*** Opening of Supplied information ***

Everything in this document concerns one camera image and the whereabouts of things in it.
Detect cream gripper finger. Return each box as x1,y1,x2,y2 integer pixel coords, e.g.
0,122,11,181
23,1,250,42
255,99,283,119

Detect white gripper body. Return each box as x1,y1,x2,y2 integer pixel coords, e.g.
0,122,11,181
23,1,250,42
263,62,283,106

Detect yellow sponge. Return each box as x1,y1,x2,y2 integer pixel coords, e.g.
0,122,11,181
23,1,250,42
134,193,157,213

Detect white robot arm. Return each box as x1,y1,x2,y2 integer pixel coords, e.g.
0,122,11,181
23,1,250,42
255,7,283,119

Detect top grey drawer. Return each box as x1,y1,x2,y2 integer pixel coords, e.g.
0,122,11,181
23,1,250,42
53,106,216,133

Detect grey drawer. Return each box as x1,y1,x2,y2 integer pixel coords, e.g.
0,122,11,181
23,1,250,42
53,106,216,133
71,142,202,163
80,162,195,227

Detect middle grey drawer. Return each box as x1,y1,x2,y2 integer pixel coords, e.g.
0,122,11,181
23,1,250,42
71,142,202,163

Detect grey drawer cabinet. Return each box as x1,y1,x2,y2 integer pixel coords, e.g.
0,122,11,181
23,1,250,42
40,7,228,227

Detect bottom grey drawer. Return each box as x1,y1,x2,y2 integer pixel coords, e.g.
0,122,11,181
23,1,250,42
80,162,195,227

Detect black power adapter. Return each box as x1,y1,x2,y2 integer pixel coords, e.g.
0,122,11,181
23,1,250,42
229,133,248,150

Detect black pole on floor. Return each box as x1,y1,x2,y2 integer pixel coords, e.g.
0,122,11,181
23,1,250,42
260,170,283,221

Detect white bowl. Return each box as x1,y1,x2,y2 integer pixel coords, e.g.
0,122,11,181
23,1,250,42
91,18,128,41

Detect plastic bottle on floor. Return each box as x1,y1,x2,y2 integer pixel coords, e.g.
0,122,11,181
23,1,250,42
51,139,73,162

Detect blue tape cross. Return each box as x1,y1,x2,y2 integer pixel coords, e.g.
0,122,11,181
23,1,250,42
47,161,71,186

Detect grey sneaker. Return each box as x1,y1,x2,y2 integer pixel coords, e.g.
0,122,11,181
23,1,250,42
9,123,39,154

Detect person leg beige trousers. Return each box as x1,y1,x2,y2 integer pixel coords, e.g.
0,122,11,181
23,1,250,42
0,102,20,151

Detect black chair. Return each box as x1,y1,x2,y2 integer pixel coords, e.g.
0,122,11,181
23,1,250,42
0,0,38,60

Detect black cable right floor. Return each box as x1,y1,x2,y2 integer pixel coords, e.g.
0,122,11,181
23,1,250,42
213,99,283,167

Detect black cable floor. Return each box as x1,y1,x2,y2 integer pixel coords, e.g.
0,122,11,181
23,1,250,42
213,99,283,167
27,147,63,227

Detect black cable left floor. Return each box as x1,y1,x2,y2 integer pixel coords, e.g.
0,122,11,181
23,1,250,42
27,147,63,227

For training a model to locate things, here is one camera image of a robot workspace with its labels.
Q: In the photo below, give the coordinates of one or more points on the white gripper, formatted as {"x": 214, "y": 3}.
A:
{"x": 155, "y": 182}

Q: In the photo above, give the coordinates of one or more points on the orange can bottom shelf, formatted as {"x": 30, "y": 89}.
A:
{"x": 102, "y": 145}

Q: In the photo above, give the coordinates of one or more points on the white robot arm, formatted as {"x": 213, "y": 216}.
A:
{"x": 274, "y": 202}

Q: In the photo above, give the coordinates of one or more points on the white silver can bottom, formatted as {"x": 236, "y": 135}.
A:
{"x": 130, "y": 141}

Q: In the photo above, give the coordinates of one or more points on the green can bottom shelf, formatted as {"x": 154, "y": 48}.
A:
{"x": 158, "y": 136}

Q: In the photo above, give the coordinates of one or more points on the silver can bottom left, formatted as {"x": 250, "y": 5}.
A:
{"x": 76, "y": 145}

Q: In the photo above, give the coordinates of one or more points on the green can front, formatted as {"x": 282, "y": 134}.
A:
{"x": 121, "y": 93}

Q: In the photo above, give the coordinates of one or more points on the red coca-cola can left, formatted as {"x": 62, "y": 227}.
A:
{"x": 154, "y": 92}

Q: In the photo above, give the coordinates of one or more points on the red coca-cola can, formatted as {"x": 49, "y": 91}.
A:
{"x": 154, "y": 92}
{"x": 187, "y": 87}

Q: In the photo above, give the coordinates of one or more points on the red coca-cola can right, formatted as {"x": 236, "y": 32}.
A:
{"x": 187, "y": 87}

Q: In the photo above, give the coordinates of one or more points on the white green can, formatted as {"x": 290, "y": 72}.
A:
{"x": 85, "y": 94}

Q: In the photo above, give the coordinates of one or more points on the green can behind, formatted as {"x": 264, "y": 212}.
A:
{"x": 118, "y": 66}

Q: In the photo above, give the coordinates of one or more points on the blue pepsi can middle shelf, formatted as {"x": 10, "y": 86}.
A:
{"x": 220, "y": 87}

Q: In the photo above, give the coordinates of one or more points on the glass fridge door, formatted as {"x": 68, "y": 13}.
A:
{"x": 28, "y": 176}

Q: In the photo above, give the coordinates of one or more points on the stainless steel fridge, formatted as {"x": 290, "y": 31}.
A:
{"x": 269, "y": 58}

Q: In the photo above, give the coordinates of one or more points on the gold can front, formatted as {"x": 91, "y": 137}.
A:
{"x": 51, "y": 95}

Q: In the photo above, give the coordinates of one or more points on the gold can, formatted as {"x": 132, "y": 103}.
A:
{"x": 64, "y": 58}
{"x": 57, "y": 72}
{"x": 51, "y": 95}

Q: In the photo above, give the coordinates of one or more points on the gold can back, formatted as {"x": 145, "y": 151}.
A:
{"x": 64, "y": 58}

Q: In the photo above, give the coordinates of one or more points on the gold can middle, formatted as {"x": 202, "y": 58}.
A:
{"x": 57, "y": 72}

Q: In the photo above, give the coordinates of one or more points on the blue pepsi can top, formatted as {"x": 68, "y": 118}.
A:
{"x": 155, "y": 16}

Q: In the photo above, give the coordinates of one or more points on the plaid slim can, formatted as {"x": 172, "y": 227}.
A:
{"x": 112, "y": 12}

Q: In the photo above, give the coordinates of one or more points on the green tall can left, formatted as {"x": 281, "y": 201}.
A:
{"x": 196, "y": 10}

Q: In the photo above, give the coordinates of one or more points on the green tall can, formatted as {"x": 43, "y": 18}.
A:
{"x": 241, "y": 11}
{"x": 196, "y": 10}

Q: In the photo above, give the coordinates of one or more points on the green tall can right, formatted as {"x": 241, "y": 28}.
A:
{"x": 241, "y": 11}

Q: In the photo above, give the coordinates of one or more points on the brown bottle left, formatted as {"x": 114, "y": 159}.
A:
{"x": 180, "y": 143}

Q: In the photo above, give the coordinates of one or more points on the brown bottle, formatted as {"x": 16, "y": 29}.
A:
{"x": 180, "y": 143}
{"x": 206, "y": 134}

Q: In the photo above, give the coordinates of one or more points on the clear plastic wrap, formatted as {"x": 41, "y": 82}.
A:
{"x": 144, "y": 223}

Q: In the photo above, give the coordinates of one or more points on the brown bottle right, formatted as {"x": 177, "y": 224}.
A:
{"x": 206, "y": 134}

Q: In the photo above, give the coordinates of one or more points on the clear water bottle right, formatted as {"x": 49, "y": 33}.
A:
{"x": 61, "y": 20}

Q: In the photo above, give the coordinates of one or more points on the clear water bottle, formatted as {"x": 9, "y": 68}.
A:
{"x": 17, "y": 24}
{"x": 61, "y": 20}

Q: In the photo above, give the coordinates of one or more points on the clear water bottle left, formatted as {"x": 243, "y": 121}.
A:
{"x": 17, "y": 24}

*** Close of Supplied information ***

» **Exercise goal**
Every line from the data above that contains "things" must appear in the answer.

» **Answer box**
Everything in this document concerns one camera image and the whereabouts of things in it.
For training a model to locate things, here is one camera image of a robot workspace with its labels.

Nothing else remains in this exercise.